Discussion on animal intelligence

Thorndike concluded that the starting point for the association is the set of instinctive activities activated at the moment when the animal feels uncomfortable in the cage, either because of confinement or because of a desire for food. Thus one of the movements present in the varied behavioural repertoire of the animal would be selected for success . Then the animal associates certain impulses that have led it to success with the feeling of confinement, and these “useful” impulses are strengthened by the association .

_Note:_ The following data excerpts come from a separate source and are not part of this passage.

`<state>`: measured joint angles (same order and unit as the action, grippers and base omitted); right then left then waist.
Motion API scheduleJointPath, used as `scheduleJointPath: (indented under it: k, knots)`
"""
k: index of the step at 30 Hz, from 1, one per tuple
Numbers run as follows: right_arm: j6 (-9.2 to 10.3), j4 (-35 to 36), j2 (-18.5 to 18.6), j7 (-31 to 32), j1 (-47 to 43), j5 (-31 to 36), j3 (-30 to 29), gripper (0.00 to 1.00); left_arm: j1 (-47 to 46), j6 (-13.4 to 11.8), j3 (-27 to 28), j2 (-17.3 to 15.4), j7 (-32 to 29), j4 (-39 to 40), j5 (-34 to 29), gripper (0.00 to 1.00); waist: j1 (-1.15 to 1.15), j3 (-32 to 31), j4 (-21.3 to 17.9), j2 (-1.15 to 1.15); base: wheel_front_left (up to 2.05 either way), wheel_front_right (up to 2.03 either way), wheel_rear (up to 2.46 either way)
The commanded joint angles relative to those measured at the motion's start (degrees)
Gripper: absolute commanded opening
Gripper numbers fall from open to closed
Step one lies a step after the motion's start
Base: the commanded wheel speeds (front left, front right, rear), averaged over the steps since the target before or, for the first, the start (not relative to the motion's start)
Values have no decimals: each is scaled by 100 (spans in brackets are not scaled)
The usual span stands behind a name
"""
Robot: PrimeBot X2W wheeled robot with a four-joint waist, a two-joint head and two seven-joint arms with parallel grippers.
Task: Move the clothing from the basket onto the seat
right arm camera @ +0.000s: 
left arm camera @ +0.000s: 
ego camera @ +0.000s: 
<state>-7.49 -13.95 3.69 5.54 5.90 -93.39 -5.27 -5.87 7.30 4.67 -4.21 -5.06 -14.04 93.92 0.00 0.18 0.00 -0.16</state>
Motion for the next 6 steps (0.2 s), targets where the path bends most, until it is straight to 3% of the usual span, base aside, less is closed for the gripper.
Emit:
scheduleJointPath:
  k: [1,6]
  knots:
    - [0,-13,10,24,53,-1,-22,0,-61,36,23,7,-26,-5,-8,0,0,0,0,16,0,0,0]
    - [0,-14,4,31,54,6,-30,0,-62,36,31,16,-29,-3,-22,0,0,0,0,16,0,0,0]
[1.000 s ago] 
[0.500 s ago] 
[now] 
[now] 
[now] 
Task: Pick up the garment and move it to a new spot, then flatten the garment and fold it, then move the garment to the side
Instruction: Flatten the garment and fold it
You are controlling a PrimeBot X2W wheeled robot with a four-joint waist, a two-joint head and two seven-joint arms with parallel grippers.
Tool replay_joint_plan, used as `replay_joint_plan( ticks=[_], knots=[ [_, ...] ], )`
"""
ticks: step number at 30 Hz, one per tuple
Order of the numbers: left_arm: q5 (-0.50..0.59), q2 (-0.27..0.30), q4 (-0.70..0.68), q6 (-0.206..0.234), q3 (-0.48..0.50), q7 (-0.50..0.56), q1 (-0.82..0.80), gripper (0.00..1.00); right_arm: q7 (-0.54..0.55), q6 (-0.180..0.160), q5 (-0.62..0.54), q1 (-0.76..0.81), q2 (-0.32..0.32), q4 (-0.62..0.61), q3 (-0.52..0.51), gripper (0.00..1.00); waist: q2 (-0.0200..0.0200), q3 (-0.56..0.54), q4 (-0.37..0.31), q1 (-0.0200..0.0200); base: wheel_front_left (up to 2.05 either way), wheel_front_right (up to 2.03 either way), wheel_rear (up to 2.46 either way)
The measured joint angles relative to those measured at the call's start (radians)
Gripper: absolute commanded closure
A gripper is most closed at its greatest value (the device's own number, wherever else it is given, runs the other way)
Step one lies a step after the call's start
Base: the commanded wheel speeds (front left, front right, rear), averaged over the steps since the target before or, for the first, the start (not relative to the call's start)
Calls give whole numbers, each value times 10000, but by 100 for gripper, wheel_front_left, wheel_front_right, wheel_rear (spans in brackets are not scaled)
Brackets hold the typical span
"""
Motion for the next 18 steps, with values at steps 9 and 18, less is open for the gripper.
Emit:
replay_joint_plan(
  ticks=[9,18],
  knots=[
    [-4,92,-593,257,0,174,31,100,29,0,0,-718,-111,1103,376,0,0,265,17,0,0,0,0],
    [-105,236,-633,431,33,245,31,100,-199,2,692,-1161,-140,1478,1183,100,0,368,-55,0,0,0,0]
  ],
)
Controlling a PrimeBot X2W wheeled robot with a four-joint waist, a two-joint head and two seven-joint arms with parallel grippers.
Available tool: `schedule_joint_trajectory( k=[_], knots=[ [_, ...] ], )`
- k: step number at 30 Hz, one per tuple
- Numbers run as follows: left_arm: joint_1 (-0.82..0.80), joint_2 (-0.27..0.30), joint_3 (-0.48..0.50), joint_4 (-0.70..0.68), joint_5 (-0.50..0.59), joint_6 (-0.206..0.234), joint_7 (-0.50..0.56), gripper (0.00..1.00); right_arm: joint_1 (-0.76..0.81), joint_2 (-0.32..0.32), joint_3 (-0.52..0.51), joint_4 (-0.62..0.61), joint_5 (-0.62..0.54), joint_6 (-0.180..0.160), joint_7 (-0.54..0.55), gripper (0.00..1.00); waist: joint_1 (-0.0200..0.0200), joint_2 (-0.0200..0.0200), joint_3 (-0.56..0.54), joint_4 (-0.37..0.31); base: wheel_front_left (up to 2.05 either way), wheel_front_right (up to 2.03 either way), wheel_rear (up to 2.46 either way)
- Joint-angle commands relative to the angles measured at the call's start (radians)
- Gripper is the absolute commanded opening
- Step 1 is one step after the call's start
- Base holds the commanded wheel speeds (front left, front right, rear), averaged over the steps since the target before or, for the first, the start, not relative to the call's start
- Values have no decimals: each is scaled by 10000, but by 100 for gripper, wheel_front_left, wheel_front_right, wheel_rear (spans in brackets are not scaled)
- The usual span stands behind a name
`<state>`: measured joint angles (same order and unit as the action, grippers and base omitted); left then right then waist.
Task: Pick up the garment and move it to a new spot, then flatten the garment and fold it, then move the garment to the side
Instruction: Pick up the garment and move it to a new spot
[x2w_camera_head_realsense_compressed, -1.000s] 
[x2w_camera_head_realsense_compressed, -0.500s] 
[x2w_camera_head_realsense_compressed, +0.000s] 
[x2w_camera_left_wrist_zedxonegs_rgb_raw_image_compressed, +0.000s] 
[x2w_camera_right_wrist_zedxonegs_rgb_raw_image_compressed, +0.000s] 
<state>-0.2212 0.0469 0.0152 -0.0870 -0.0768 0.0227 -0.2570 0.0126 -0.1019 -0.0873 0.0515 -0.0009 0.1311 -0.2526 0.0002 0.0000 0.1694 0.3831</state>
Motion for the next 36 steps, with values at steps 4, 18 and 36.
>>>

Kölher, in addition to his idea of the importance of geometric conditions, took into account that chance can lead animals to privileged and unequal positions since sometimes it can happen that a series of coincidences lead the animal directly to the goal, masking the whole process as a sign of animal intelligence. This leads to the conclusion that the more complex the work to be done, the lower the probability of a solution by chance. He also believes that the experiment becomes more difficult when a part of the problem, if possible the most important part, is not visible from the starting point, but only known from experience. That is why he considers important the complexity of the problem and consequently the discrimination between behaviors determined by chance and intelligent behaviors.

The critics

Kölher had some objections to Thorndike’s experiments. The main one was his criticism of Thorndike’s idea that in animals no idea emanates from the perception from which to work mentally on the resolution of a problem (as it does in human beings), but that they simply establish connections between experiences. Köler, however, speaks of the capacity of insight of many animals, the property of being able to suddenly arrive at the solution of a problem through the mental representation of what is happening in the environment.

In turn, Thorndike denied that in the animal there is an awareness of available ideas or impulses, and therefore also denied the possibility that the animal association is identical to the association of human psychology. From this position, denied the existence of animal intelligence .

Kölher, however, asserts that intelligent behaviors do exist, at least in the anthropoids, even though they are inferior to that of human beings. This lower degree in the insight of non-human animals is explained fundamentally by the lack of the capacity to create language and the limitation in the repertoire of possible ideas, which remain linked to the concrete and the immediate environment.